The Days of High-Priced Course Materials Are Over
By Mark Christensen
The evidence is building, and it’s becoming harder to ignore — an ever-increasing number of institutions are making the switch to Ed Map’s ALL IN MODEL™ (AIM) and making course materials affordable.
Take two minutes to watch the video below to learn how to move beyond the traditional college bookstore. From holding publishers to the best absolute possible price, accessing a multi-verse of course materials on or before the first day of class, to supporting your institution’s mission!
We all know the campus bookstore and being shocked at the top sticker price of course materials. The prices seem like they continue to rise year after year. Students are in a tough spot. Either pay the high price, turn elsewhere to the open market, or not buy at all. The dilemma puts students and the institution at risk.

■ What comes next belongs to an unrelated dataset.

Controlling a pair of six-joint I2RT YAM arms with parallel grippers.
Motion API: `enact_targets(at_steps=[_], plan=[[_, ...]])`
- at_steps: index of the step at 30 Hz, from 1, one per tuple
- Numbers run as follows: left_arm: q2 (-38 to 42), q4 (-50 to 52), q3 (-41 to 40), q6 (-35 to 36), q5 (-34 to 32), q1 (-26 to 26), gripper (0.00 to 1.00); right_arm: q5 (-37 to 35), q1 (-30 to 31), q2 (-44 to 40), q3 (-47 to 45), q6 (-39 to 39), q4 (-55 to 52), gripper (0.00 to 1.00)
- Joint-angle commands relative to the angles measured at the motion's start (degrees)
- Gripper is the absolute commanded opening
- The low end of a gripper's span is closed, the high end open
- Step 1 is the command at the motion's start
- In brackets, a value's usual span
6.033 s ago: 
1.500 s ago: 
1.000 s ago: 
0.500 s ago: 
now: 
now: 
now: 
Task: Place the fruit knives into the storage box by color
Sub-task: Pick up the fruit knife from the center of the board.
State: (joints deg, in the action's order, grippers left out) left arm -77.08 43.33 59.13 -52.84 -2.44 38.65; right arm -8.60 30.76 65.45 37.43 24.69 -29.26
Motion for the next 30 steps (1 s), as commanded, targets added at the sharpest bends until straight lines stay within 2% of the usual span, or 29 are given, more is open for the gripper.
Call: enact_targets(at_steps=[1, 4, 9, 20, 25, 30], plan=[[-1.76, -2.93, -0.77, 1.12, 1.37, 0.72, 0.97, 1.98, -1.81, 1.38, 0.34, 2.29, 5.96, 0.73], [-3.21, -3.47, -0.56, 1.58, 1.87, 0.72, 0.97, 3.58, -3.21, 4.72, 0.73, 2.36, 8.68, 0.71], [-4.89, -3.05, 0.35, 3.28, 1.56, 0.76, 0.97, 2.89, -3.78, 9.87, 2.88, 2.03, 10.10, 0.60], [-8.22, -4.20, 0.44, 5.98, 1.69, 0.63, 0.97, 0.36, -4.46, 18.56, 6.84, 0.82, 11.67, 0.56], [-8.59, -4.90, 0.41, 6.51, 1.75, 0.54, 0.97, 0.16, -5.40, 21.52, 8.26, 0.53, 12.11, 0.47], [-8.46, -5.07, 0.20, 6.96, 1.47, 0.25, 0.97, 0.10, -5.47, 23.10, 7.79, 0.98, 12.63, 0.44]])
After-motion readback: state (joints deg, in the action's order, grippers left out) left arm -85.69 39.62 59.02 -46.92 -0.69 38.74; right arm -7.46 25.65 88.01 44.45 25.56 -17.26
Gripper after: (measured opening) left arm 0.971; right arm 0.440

For students, it’s finding affordable course materials that might not be the right edition or even arrive on time. That’s risking not having the proper materials they need from the start. For the institution, it’s the risk of not providing all the tools students need to be successful.
The world of course materials is evolving, and many institutions are recognizing that the days of high-priced content is over. Sticking to an antiquated campus bookstore model is not enough anymore, and that model is quickly becoming out of pace with the times.
But how does an institution ensure that every student has access to affordable course materials? The answer is Ed Map’s ALL IN MODEL™ (AIM).
Instead of students paying high prices at the campus bookstore, shopping on their own in the open market, or not buying at all, students access course materials right from within their learning environment. Materials already accounted for in their tuition or class fees — delivered digitally unless students opt for a low-cost print-on-demand companion — on or before the first day of class.
Institutions can point to fewer students who go without course materials and improved student outcomes, and gain more reliable, recurring revenue. And students, since few of them tend to opt out from the model, benefit from volume discounts, meaning they end up paying less for their course materials.
That’s solving the course materials dilemma.